## Directions
Which lines of the entries contain the word "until"? Please list them.

## Data provided
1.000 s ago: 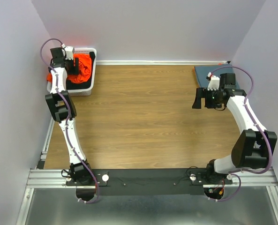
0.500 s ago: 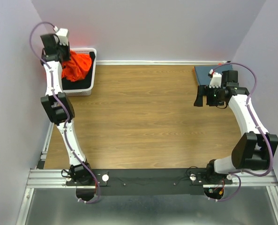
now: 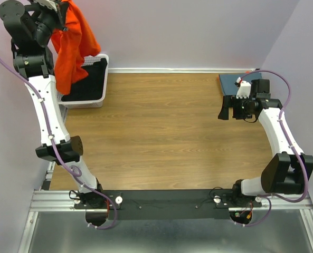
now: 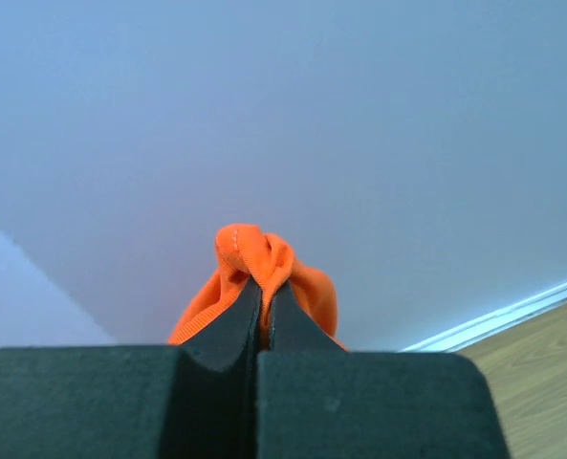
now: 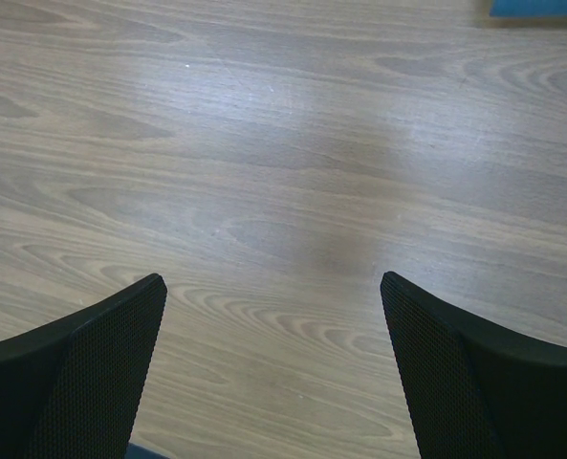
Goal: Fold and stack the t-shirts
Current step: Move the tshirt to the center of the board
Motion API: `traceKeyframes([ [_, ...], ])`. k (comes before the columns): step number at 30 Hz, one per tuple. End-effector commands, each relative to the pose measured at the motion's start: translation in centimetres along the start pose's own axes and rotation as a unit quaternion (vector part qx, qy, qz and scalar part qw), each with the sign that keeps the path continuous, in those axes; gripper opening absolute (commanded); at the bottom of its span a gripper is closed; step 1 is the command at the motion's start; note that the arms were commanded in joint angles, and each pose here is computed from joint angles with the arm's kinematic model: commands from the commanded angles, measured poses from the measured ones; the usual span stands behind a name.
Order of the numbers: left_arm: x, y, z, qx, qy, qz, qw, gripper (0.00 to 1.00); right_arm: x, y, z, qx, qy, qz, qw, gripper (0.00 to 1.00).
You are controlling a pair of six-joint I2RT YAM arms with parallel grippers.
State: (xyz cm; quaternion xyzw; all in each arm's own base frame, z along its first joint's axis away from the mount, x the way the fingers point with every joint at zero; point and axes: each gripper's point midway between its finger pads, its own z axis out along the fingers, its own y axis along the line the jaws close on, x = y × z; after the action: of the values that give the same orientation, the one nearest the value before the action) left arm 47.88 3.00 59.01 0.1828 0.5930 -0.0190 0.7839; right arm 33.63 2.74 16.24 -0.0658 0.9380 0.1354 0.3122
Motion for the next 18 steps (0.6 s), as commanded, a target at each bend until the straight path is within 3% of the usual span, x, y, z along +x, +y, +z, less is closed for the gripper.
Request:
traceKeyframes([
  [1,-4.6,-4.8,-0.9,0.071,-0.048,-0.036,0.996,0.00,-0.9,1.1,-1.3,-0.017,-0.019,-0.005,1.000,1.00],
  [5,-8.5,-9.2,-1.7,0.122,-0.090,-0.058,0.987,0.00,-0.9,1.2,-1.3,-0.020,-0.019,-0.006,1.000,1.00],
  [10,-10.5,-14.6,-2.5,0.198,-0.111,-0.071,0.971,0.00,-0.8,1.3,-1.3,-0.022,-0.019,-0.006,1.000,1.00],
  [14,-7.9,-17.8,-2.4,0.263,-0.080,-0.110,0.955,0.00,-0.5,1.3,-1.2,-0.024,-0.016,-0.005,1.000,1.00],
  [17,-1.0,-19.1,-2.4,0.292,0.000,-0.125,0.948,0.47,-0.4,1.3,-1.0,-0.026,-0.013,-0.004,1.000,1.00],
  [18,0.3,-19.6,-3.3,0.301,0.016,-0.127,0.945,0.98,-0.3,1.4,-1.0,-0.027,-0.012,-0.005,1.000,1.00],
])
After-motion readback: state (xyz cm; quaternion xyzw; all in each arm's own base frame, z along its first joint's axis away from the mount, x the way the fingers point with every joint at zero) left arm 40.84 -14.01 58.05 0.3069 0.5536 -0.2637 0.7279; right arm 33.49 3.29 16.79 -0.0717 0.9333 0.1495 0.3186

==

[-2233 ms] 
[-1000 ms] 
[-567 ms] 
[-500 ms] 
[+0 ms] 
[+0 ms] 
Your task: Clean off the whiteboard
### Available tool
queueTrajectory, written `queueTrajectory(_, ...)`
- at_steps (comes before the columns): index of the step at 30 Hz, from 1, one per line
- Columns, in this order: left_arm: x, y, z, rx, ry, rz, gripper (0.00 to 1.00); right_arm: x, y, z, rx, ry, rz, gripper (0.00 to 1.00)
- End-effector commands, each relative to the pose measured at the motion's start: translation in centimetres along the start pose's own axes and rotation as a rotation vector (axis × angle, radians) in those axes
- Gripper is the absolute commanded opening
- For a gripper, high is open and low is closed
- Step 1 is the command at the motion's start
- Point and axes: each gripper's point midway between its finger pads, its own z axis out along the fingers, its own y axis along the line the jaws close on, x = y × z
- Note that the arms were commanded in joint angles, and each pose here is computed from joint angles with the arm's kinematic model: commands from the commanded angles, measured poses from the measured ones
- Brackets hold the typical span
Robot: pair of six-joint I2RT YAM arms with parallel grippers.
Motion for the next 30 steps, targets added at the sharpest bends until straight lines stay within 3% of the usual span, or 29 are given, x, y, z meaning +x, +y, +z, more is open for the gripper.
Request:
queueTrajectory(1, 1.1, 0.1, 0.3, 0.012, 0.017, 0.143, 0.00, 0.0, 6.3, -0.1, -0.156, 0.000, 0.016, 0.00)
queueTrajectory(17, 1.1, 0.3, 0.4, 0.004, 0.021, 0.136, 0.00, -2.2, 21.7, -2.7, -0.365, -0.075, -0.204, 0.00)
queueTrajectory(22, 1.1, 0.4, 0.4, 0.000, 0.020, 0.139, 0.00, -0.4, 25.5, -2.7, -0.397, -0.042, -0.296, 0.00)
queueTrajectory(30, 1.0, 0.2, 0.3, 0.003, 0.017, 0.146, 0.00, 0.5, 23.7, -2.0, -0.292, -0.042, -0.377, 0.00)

## Reply to the task
Motion for the next 18 steps (0.6 s), as commanded, a target at each bend until the straight path is within 3% of the usual span, x, y, z along +x, +y, +z, less is closed for the gripper.
Motion for the next 30 steps, targets added at the sharpest bends until straight lines stay within 3% of the usual span, or 29 are given, x, y, z meaning +x, +y, +z, more is open for the gripper.

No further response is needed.